ABSTRACT

This chapter is an introduction to methods for perfecting visual and/or metrological image quality. We begin, in the section “Image Perfecting as a Processing Task,” with the formulation of the image perfecting task. Then, in the sections “Possible Approaches to Restoration of Image Distorted by Blur and Contaminated by Noise” and “MMSE-Optimal Linear Filters for Image Restoration,” we present possible approaches to correction of image blur and cleaning images from additive noise, and introduce MMSE-optimal linear filters that perform this processing and are implemented, for the sake of simplification of their design and minimization of their computational complexity, in a domain of certain orthogonal transform, which features fast transform algorithm. In the section “Sliding Window Transform Domain Adaptive Image Restoration,” we extend MMSE-optimal linear filters for working in sliding window, which makes them local adaptive.
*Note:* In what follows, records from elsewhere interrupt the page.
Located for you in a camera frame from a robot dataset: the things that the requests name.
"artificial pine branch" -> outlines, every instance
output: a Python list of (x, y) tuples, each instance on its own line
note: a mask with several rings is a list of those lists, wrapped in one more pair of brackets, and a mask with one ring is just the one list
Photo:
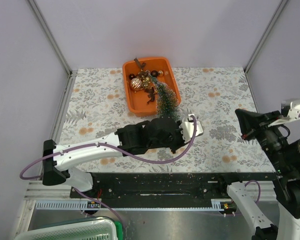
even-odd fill
[(176, 93), (166, 83), (158, 81), (151, 74), (149, 74), (149, 77), (157, 91), (156, 113), (158, 117), (169, 117), (175, 121), (180, 120)]

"metal floor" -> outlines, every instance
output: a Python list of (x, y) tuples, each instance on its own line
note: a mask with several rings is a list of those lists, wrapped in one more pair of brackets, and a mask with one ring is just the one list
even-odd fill
[[(260, 202), (259, 207), (279, 225), (277, 202)], [(250, 240), (252, 236), (240, 215), (224, 218), (217, 212), (199, 211), (120, 211), (119, 214), (126, 225), (125, 240)], [(95, 216), (114, 217), (108, 210)], [(79, 218), (83, 215), (76, 210), (35, 210), (29, 230)]]

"orange tray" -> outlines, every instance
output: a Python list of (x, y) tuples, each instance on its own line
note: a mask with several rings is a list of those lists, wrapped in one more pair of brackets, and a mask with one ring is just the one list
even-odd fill
[[(176, 94), (178, 105), (181, 102), (180, 93), (178, 90), (178, 86), (175, 80), (174, 73), (172, 72), (170, 63), (165, 57), (144, 57), (138, 58), (139, 62), (146, 63), (144, 70), (149, 70), (150, 72), (153, 70), (163, 71), (163, 76), (158, 76), (158, 80), (160, 82), (166, 83)], [(128, 108), (130, 112), (134, 113), (137, 117), (144, 117), (155, 115), (157, 113), (156, 105), (158, 95), (155, 95), (155, 101), (149, 101), (148, 93), (146, 93), (143, 89), (137, 92), (131, 90), (129, 82), (129, 75), (134, 74), (137, 75), (140, 72), (140, 68), (137, 66), (135, 61), (128, 61), (122, 66), (123, 71), (123, 82), (125, 89), (126, 102), (128, 104)]]

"floral tablecloth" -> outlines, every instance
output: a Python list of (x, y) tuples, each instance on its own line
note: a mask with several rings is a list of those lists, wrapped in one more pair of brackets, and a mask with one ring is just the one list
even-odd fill
[[(241, 139), (235, 109), (255, 111), (241, 67), (174, 67), (181, 95), (181, 117), (196, 115), (204, 134), (192, 148), (170, 164), (150, 164), (130, 157), (103, 158), (77, 166), (86, 172), (272, 172), (273, 167), (258, 142)], [(129, 112), (121, 68), (81, 68), (77, 72), (60, 144), (99, 138), (117, 128), (151, 120)], [(169, 149), (151, 149), (144, 157), (171, 159)]]

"white bracket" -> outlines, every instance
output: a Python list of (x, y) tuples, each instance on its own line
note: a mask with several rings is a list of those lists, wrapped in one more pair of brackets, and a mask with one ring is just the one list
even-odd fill
[[(80, 142), (76, 144), (65, 144), (65, 145), (56, 145), (53, 150), (54, 153), (62, 152), (61, 155), (53, 157), (53, 160), (56, 161), (55, 168), (60, 172), (66, 171), (70, 168), (74, 168), (77, 165), (90, 162), (97, 159), (103, 158), (116, 158), (122, 157), (122, 153), (114, 150), (109, 147), (99, 147), (98, 143), (108, 143), (113, 146), (119, 146), (120, 141), (118, 135), (115, 135), (114, 132), (89, 141)], [(75, 148), (85, 144), (95, 144), (95, 146), (80, 148), (74, 151), (66, 152), (65, 150), (69, 148)]]
[(242, 182), (231, 183), (231, 185), (227, 186), (226, 191), (241, 211), (252, 235), (255, 234), (256, 227), (260, 227), (261, 229), (271, 227), (273, 223), (263, 214), (257, 204), (249, 196)]
[(270, 123), (269, 127), (297, 121), (300, 119), (299, 114), (300, 114), (300, 104), (295, 105), (294, 107), (290, 108), (287, 116), (279, 118), (278, 120)]
[[(195, 130), (195, 125), (192, 121), (192, 117), (191, 115), (193, 115), (194, 117), (196, 117), (194, 114), (189, 114), (188, 118), (184, 121), (182, 121), (182, 123), (180, 124), (179, 128), (182, 129), (181, 134), (182, 134), (182, 138), (184, 139), (184, 143), (188, 143), (191, 140), (192, 135), (194, 134), (194, 130)], [(204, 134), (204, 129), (201, 126), (200, 121), (196, 121), (196, 133), (195, 136), (200, 136)]]
In the section “Multicomponent Image Restoration and Data Fusion,” we further extend these filters to multicomponent image restoration and consider the issue of fusing image data from different sources. In the section “Filtering Impulse Noise,” we discuss nonlinear filtering methods for cleaning impulse noise in images. In the section “Correcting Image Grayscale Nonlinear Distortions,” methods for correcting image grayscale distortions are addressed, and finally, in the section “Nonlinear Filters for Image Perfecting,” we provide a survey and classification of nonlinear filters for image denoising and enhancement.